● Your goal
The listing below is to be duplicated exactly, with every picture omitted.

● The data
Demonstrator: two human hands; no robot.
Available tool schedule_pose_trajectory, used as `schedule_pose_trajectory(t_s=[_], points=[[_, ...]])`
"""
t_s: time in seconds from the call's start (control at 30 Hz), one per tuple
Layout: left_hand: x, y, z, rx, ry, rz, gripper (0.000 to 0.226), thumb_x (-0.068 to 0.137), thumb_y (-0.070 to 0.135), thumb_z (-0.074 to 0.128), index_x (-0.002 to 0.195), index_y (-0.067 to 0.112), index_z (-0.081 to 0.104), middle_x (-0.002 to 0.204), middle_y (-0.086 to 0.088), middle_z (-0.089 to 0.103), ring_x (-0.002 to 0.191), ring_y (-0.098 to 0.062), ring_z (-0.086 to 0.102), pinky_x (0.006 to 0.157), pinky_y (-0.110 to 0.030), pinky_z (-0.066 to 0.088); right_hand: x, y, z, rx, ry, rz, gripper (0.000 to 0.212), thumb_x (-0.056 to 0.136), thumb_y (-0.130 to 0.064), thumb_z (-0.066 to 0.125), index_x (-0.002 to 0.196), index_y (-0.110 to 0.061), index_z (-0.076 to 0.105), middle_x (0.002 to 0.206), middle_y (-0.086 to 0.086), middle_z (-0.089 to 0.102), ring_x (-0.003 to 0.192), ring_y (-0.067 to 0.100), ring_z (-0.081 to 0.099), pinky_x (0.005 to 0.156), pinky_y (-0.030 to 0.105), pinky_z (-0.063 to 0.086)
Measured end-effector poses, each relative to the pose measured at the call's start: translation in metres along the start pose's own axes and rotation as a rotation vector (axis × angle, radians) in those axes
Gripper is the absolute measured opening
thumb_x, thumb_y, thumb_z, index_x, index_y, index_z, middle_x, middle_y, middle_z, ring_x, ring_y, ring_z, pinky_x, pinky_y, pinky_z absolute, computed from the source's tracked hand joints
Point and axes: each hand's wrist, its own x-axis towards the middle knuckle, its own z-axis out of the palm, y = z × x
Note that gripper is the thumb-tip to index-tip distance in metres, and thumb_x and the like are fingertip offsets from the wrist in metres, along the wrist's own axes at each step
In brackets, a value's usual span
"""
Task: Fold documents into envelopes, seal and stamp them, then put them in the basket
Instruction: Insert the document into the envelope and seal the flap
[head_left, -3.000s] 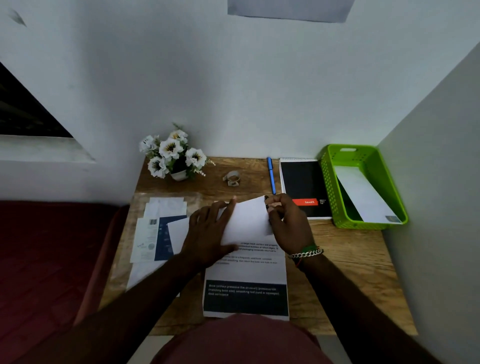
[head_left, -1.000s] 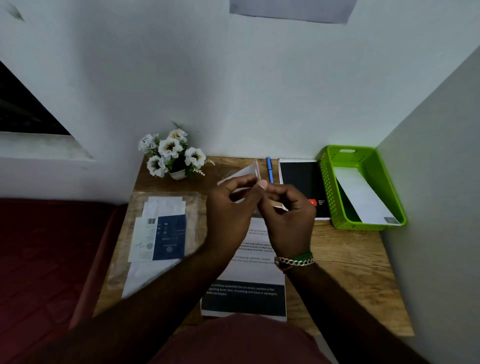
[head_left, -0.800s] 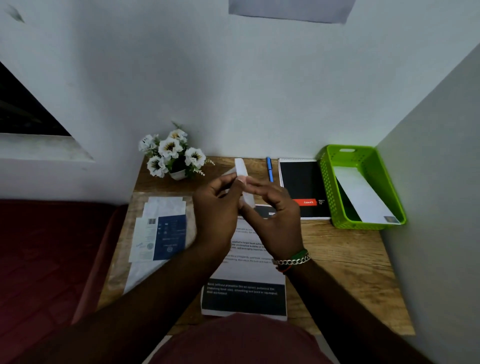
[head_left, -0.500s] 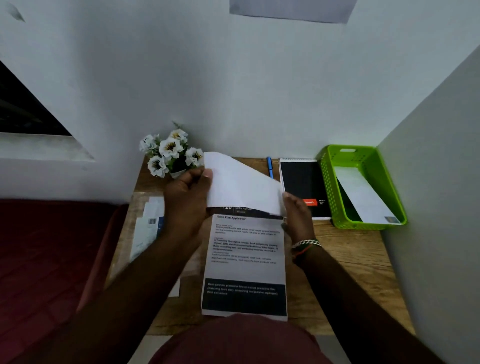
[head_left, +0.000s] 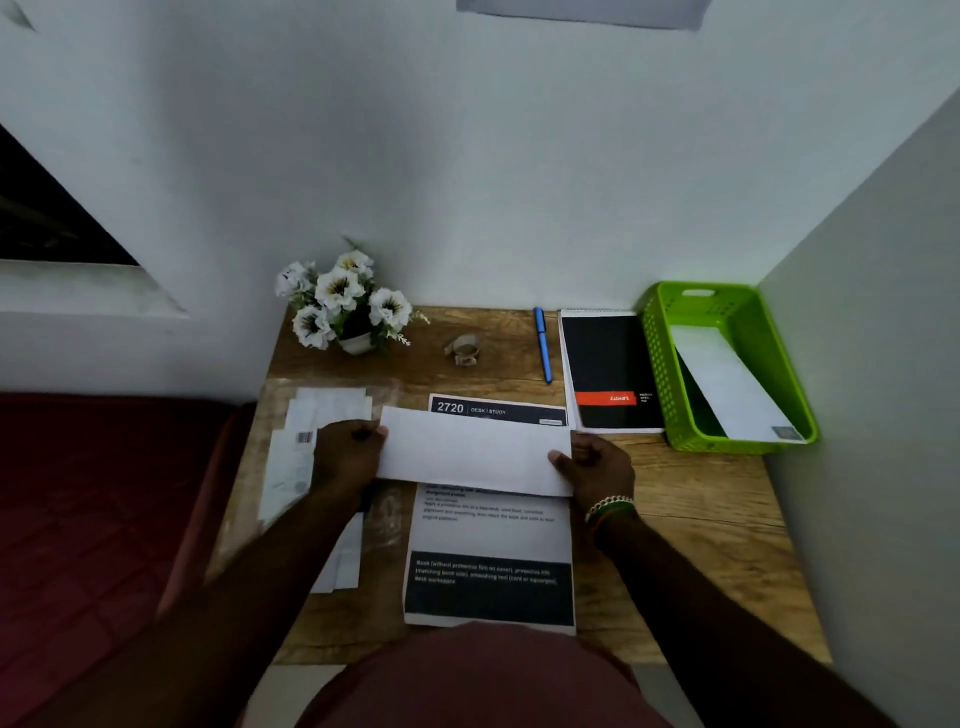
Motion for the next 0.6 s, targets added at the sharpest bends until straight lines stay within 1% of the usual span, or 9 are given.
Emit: schedule_pose_trajectory(t_s=[0.07,0.17,0.27,0.33,0.4,0.47,0.5,0.53,0.6], points=[[0.003,-0.004,0.004,0.123,0.024,0.051,0.022,0.097,0.020,0.066,0.111,0.006,0.074,0.119,-0.016,0.070,0.110,-0.033,0.064,0.093,-0.035,0.045,0.004,0.003,0.002,-0.225,0.015,-0.058,0.039,0.071,-0.025,0.089,0.105,-0.015,0.074,0.098,0.002,0.075,0.086,0.015,0.068,0.089,0.030,0.054],[0.003,-0.006,0.006,0.227,0.053,0.163,0.021,0.098,0.018,0.064,0.112,0.005,0.073,0.119,-0.018,0.070,0.112,-0.035,0.064,0.098,-0.038,0.045,0.008,0.006,0.004,-0.448,0.033,-0.136,0.041,0.074,-0.040,0.084,0.109,-0.023,0.069,0.106,0.000,0.073,0.097,0.022,0.067,0.089,0.035,0.053],[-0.002,-0.007,0.007,0.275,0.070,0.235,0.025,0.098,0.013,0.063,0.121,0.006,0.069,0.123,-0.016,0.068,0.115,-0.034,0.062,0.095,-0.034,0.043,0.009,0.009,0.005,-0.535,0.039,-0.205,0.045,0.075,-0.042,0.082,0.111,-0.022,0.065,0.112,0.001,0.069,0.102,0.024,0.063,0.088,0.038,0.053],[-0.004,-0.012,0.008,0.414,0.101,0.307,0.034,0.095,0.013,0.065,0.129,0.009,0.064,0.128,-0.016,0.061,0.118,-0.035,0.057,0.098,-0.040,0.045,0.010,0.015,0.005,-0.615,0.027,-0.293,0.044,0.078,-0.044,0.079,0.113,-0.023,0.064,0.113,0.002,0.064,0.102,0.023,0.062,0.081,0.036,0.053],[-0.005,-0.023,0.011,0.583,0.123,0.464,0.044,0.089,0.011,0.070,0.132,0.012,0.061,0.133,-0.016,0.054,0.119,-0.036,0.053,0.098,-0.049,0.046,0.010,0.019,0.004,-0.668,-0.001,-0.368,0.036,0.082,-0.048,0.073,0.110,-0.028,0.063,0.105,-0.002,0.060,0.090,0.019,0.062,0.068,0.031,0.051],[-0.005,-0.036,0.017,0.700,0.057,0.695,0.047,0.085,0.012,0.074,0.130,0.014,0.063,0.133,-0.017,0.055,0.117,-0.038,0.053,0.095,-0.054,0.049,0.010,0.021,0.003,-0.694,-0.015,-0.392,0.032,0.085,-0.050,0.069,0.109,-0.031,0.062,0.099,-0.005,0.057,0.081,0.014,0.059,0.062,0.029,0.048],[-0.005,-0.040,0.021,0.749,-0.022,0.788,0.046,0.085,0.015,0.074,0.129,0.015,0.063,0.132,-0.016,0.056,0.118,-0.038,0.054,0.094,-0.055,0.051,0.012,0.021,0.003,-0.704,-0.018,-0.402,0.032,0.085,-0.051,0.068,0.109,-0.031,0.062,0.098,-0.006,0.057,0.079,0.013,0.059,0.061,0.028,0.047],[-0.006,-0.042,0.025,0.789,-0.102,0.851,0.044,0.086,0.018,0.073,0.129,0.018,0.064,0.133,-0.014,0.057,0.119,-0.037,0.054,0.095,-0.055,0.052,0.012,0.020,0.002,-0.714,-0.027,-0.407,0.032,0.086,-0.052,0.067,0.109,-0.031,0.062,0.098,-0.006,0.057,0.079,0.013,0.059,0.060,0.027,0.046],[-0.008,-0.044,0.032,0.829,-0.205,0.861,0.038,0.089,0.022,0.068,0.127,0.024,0.064,0.133,-0.008,0.058,0.122,-0.034,0.055,0.096,-0.054,0.051,0.014,0.018,0.001,-0.736,-0.051,-0.408,0.032,0.087,-0.053,0.066,0.109,-0.031,0.062,0.103,-0.005,0.058,0.081,0.014,0.060,0.061,0.027,0.046]])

● Expected output
Demonstrator: two human hands; no robot.
Available tool schedule_pose_trajectory, used as `schedule_pose_trajectory(t_s=[_], points=[[_, ...]])`
"""
t_s: time in seconds from the call's start (control at 30 Hz), one per tuple
Layout: left_hand: x, y, z, rx, ry, rz, gripper (0.000 to 0.226), thumb_x (-0.068 to 0.137), thumb_y (-0.070 to 0.135), thumb_z (-0.074 to 0.128), index_x (-0.002 to 0.195), index_y (-0.067 to 0.112), index_z (-0.081 to 0.104), middle_x (-0.002 to 0.204), middle_y (-0.086 to 0.088), middle_z (-0.089 to 0.103), ring_x (-0.002 to 0.191), ring_y (-0.098 to 0.062), ring_z (-0.086 to 0.102), pinky_x (0.006 to 0.157), pinky_y (-0.110 to 0.030), pinky_z (-0.066 to 0.088); right_hand: x, y, z, rx, ry, rz, gripper (0.000 to 0.212), thumb_x (-0.056 to 0.136), thumb_y (-0.130 to 0.064), thumb_z (-0.066 to 0.125), index_x (-0.002 to 0.196), index_y (-0.110 to 0.061), index_z (-0.076 to 0.105), middle_x (0.002 to 0.206), middle_y (-0.086 to 0.086), middle_z (-0.089 to 0.102), ring_x (-0.003 to 0.192), ring_y (-0.067 to 0.100), ring_z (-0.081 to 0.099), pinky_x (0.005 to 0.156), pinky_y (-0.030 to 0.105), pinky_z (-0.063 to 0.086)
Measured end-effector poses, each relative to the pose measured at the call's start: translation in metres along the start pose's own axes and rotation as a rotation vector (axis × angle, radians) in those axes
Gripper is the absolute measured opening
thumb_x, thumb_y, thumb_z, index_x, index_y, index_z, middle_x, middle_y, middle_z, ring_x, ring_y, ring_z, pinky_x, pinky_y, pinky_z absolute, computed from the source's tracked hand joints
Point and axes: each hand's wrist, its own x-axis towards the middle knuckle, its own z-axis out of the palm, y = z × x
Note that gripper is the thumb-tip to index-tip distance in metres, and thumb_x and the like are fingertip offsets from the wrist in metres, along the wrist's own axes at each step
In brackets, a value's usual span
"""
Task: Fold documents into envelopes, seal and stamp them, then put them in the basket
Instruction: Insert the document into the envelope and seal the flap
[head_left, -3.000s] 
[head_left, -1.000s] 
[head_left, -0.800s] 
[head_left, -0.500s] 
[head_left, +0.000s] 
Motion for the next 0.6 s, targets added at the sharpest bends until straight lines stay within 1% of the usual span, or 9 are given.
Emit: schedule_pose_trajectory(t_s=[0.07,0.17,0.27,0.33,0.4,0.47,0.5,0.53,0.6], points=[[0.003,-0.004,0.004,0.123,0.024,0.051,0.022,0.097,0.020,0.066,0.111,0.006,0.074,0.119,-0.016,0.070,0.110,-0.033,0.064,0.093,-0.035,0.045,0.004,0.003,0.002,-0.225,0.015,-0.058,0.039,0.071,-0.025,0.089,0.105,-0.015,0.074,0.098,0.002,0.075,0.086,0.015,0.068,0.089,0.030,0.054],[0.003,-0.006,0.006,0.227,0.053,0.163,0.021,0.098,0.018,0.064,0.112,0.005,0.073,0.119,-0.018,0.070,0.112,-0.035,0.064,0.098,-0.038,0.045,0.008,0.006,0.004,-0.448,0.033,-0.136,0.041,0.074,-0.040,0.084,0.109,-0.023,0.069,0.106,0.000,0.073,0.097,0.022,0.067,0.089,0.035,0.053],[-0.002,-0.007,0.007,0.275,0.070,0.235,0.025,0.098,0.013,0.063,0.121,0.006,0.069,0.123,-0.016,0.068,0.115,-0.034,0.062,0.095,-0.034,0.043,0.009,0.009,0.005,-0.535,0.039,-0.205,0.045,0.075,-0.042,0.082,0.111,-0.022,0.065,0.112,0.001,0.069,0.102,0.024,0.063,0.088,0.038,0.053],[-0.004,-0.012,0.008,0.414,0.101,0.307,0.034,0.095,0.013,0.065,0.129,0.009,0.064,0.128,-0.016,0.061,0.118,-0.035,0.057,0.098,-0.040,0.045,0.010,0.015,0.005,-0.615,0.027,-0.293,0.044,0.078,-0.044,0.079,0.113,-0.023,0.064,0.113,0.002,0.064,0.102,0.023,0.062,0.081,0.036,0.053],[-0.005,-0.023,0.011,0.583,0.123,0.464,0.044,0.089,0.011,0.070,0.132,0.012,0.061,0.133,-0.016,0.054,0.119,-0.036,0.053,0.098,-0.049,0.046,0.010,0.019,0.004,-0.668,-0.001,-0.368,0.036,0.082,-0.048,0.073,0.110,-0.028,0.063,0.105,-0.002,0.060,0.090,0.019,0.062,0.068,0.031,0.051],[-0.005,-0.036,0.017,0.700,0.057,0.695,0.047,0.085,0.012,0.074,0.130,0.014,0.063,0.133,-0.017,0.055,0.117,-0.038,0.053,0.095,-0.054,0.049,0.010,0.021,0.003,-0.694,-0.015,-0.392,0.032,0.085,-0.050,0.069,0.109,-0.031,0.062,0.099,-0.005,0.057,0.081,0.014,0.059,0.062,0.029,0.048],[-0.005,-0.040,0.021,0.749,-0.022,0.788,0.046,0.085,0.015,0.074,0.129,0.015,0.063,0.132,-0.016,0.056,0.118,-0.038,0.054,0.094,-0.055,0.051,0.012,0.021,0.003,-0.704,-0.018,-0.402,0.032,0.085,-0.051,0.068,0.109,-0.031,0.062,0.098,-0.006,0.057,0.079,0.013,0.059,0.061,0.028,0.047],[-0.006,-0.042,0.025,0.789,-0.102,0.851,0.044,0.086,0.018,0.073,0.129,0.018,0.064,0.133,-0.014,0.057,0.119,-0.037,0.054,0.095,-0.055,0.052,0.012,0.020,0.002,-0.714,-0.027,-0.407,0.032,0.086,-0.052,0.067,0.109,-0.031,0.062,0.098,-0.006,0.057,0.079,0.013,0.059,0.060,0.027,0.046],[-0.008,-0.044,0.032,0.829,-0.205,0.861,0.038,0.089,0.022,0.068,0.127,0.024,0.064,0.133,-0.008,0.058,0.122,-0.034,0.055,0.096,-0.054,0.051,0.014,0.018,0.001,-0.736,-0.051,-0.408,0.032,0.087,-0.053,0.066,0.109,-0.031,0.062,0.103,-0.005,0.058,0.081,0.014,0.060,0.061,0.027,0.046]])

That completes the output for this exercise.